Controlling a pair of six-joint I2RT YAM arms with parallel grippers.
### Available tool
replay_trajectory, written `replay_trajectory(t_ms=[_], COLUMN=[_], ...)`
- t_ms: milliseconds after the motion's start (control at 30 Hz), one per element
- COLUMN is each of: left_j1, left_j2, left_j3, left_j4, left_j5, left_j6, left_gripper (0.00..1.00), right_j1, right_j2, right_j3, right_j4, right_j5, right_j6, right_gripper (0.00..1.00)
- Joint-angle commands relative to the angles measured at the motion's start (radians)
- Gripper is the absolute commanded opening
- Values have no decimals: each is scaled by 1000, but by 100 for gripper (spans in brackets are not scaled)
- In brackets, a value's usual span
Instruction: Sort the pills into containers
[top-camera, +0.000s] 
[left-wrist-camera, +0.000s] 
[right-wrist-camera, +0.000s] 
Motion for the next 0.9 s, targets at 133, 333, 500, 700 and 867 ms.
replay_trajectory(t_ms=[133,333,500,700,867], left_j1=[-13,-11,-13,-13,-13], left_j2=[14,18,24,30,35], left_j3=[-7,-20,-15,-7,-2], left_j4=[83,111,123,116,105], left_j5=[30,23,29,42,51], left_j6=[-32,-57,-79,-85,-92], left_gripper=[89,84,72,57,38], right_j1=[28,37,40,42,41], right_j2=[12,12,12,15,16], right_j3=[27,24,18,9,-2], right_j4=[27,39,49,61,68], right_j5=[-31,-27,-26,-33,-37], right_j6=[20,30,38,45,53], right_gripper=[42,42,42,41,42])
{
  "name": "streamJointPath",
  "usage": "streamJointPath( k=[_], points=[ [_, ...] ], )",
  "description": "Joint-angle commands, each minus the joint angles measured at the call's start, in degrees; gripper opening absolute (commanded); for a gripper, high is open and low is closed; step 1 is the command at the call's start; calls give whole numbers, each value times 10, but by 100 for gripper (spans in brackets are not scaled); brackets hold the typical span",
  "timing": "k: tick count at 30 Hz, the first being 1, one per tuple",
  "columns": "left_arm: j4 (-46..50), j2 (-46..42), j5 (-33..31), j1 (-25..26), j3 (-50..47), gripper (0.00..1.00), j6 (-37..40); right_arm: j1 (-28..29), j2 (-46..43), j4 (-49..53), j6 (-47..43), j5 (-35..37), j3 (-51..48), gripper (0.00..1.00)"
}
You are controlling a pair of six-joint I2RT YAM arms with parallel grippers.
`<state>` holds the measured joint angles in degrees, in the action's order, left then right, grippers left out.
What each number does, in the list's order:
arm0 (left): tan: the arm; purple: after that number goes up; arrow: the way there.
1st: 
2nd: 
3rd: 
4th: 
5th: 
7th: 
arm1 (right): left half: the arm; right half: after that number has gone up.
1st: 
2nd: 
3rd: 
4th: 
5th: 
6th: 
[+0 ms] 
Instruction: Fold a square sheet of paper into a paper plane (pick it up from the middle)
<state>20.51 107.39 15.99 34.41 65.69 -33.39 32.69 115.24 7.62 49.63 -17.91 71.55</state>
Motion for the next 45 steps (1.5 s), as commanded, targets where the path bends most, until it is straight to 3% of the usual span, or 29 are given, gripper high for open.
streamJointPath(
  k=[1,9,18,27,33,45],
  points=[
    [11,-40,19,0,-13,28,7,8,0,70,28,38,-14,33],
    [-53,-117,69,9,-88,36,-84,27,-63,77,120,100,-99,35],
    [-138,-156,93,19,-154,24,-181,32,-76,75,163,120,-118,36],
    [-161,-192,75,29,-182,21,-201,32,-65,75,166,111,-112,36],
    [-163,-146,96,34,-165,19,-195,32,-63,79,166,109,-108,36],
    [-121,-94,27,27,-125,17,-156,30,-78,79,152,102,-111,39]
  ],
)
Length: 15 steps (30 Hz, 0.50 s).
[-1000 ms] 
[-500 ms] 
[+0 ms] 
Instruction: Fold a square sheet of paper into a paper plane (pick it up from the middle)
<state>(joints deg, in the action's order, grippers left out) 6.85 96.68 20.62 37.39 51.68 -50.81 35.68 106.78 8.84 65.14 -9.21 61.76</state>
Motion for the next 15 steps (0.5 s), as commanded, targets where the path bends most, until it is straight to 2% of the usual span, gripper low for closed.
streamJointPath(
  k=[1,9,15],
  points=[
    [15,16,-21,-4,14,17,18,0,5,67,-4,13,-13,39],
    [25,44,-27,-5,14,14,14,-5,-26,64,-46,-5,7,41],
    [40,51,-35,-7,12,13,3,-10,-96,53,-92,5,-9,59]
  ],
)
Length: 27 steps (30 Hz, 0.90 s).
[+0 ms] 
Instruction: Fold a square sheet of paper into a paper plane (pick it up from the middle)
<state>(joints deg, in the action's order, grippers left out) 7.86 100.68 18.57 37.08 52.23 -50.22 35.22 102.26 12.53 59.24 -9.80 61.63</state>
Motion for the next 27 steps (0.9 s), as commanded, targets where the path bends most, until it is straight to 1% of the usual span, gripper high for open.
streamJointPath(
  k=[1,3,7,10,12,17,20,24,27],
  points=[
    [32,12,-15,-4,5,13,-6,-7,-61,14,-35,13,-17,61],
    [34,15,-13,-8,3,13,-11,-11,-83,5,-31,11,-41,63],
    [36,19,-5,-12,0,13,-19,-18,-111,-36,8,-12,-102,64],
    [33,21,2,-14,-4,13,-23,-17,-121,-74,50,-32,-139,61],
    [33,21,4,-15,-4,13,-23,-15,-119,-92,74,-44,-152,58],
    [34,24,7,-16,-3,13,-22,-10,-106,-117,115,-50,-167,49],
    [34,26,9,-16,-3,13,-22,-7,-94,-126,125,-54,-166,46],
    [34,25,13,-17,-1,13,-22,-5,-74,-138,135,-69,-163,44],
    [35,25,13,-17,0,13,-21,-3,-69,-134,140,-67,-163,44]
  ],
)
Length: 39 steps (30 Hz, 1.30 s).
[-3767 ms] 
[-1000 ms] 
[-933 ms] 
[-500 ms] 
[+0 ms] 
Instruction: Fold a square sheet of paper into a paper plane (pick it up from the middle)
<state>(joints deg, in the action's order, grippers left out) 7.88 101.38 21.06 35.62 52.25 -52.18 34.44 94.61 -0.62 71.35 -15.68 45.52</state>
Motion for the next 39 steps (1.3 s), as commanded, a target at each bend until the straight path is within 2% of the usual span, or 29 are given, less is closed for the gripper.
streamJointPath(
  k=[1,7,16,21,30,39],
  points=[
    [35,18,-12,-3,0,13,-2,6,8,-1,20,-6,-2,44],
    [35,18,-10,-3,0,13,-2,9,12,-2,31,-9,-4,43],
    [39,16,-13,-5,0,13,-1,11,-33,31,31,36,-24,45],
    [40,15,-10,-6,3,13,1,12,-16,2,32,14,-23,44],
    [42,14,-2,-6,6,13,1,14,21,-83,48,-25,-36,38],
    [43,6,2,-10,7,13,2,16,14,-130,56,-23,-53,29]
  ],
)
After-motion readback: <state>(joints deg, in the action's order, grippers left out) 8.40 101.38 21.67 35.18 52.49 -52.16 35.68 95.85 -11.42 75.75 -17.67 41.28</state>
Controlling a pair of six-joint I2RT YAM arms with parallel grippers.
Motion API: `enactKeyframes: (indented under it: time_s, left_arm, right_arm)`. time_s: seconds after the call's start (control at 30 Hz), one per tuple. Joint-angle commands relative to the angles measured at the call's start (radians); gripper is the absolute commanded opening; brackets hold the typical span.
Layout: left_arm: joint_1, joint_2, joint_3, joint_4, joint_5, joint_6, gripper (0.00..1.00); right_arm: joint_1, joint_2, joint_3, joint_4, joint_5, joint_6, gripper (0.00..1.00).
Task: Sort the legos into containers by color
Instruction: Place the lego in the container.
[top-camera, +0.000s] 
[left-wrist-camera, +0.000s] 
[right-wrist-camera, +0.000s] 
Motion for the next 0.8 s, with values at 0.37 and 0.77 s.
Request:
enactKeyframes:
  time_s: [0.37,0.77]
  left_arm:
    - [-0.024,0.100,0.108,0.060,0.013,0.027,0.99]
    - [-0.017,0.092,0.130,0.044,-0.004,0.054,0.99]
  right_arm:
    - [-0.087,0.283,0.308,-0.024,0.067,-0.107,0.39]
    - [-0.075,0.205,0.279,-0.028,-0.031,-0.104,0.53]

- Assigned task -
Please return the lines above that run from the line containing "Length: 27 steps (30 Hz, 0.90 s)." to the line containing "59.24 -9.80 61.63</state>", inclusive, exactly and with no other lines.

- Solution below -
Length: 27 steps (30 Hz, 0.90 s).
[+0 ms] 
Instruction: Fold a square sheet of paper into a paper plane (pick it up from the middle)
<state>(joints deg, in the action's order, grippers left out) 7.86 100.68 18.57 37.08 52.23 -50.22 35.22 102.26 12.53 59.24 -9.80 61.63</state>

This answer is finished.